Who really lived in ancient Rome?

During the first few centuries AD, the city may have had 1 million residents: a huge size for an ancient city, but only a sliver of the empire's almost 60 million residents, connected across diverse cultures and languages.

But as archaeologists Kristina Killgrove and Janet Montgomery indicate in the title of their newest study, "All Roads Lead to Rome," migrants from all corners of the Empire made their way to the capital – some willingly, others as slaves.

Most of what we know about daily life in Rome is about wealthy men. But nearly 40 percent of the city was enslaved, although slavery looked quite different than it did in antebellum America, and another 5 percent were migrants. 

To learn more about these Roman residents, the two archaeologists studied the isotopes in the tooth enamel of dozens of skeletons buried just outside the city, at the Casal Bertone and Castellaccio Europarco necropolises, "cities of the dead."

Both necropolises were used until the 2nd century AD, primarily by lower-class Romans. Most graves have no decoration, markers, or objects buried with the dead, making it difficult to assess whether the skeletons belonged to slaves or citizens. Most of the teeth the team analyzed came from men up to the age of 50, according to their study, which was published Feb. 10 in PLOS ONE.

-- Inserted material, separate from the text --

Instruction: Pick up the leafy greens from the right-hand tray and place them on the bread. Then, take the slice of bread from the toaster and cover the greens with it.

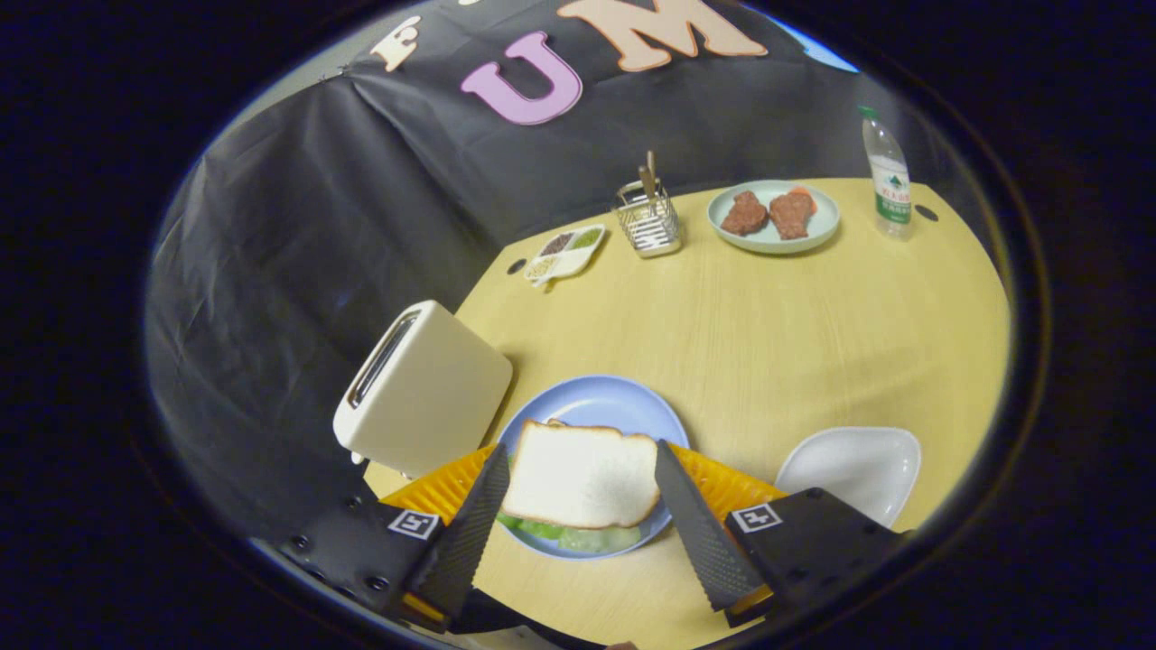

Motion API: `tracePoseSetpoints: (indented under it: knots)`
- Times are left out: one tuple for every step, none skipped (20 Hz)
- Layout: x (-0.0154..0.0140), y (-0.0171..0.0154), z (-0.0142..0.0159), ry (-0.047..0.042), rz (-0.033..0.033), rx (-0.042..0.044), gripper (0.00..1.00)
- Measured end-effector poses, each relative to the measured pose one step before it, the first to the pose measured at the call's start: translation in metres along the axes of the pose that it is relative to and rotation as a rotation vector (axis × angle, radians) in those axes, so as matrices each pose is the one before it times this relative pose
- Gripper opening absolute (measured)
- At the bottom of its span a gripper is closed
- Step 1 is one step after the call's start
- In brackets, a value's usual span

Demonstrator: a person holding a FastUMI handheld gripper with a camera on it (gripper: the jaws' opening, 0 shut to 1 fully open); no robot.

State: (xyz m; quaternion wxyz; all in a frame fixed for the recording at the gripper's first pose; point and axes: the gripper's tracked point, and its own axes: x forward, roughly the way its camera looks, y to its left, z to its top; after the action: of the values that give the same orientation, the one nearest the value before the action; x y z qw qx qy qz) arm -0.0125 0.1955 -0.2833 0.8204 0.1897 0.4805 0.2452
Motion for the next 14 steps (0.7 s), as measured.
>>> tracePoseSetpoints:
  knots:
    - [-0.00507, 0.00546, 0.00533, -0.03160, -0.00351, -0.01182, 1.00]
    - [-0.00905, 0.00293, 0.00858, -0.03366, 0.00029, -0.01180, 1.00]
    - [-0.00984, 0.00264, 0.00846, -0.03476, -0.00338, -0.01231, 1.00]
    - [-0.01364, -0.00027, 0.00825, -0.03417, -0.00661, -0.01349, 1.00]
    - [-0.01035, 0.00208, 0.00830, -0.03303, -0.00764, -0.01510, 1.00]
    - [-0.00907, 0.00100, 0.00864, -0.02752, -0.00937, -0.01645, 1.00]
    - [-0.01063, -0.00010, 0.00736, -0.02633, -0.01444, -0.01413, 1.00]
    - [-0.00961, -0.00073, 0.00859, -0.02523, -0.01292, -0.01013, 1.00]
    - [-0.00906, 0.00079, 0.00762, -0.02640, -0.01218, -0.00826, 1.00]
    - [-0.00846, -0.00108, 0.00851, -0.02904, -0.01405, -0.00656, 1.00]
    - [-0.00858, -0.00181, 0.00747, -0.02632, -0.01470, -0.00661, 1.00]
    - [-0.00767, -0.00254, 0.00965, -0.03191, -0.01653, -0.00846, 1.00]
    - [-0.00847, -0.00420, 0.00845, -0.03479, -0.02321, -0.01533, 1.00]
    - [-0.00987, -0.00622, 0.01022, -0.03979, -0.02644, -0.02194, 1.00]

To determine the men's origins, the researchers analyzed strontium, oxygen, and carbon isotopes in their tooth enamel for clues into the food and water they consumed.

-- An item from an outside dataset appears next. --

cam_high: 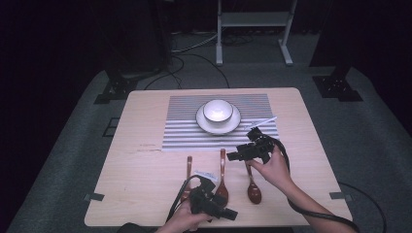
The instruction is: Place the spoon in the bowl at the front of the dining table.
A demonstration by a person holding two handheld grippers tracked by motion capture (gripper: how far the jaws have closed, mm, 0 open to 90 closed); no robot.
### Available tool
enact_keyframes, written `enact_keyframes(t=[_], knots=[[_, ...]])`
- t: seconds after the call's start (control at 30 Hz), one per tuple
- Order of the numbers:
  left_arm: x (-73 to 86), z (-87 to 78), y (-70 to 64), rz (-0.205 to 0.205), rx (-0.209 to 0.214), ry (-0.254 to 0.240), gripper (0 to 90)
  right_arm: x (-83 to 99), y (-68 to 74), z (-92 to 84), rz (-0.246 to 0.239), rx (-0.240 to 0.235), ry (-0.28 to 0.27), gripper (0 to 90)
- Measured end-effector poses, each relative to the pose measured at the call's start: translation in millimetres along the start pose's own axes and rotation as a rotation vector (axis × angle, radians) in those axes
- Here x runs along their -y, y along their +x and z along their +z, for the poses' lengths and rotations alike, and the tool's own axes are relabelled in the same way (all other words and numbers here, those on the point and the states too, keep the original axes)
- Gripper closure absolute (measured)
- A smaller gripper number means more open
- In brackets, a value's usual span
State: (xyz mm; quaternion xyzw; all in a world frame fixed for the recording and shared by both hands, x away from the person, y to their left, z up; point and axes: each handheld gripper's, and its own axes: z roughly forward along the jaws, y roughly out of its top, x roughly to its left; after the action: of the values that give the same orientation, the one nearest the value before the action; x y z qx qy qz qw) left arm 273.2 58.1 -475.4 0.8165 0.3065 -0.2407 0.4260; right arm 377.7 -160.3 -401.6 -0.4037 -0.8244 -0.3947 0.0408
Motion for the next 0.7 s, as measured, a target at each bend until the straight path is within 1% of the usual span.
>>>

Oxygen isotopes, for instance, can indicate the source of water human beings drank from while their tissues formed.

This was the first time researchers have applied the method to Imperial Roman skeletons.

Four of the individuals were born outside Rome, concluded Dr. Killgrove and Dr. Montgomery: three male adults, including one over age 50, and a teen between 11 and 15. Another four showed signs of possible migration: two children under 12, a teen boy, and an older teenage girl. The young children likely came to Rome between age four, when molar crowns finish forming, and their deaths at around age 10.

Where did they come from?

Although the researchers aren't certain, the likely answer is, "All over."

Oxygen isotopes help the archaeologists pinpoint latitude and other factors, like distance from the coast, while strontium isotopes reveal altitude: old mountains, like the Alps, show higher levels of the isotope strontium-87 (87Sr) than younger rock, like volcanic areas of Italy. The ratio of 87Sr to 86Sr gets lower and lower as you travel from Italy's knee to its toe, in other words.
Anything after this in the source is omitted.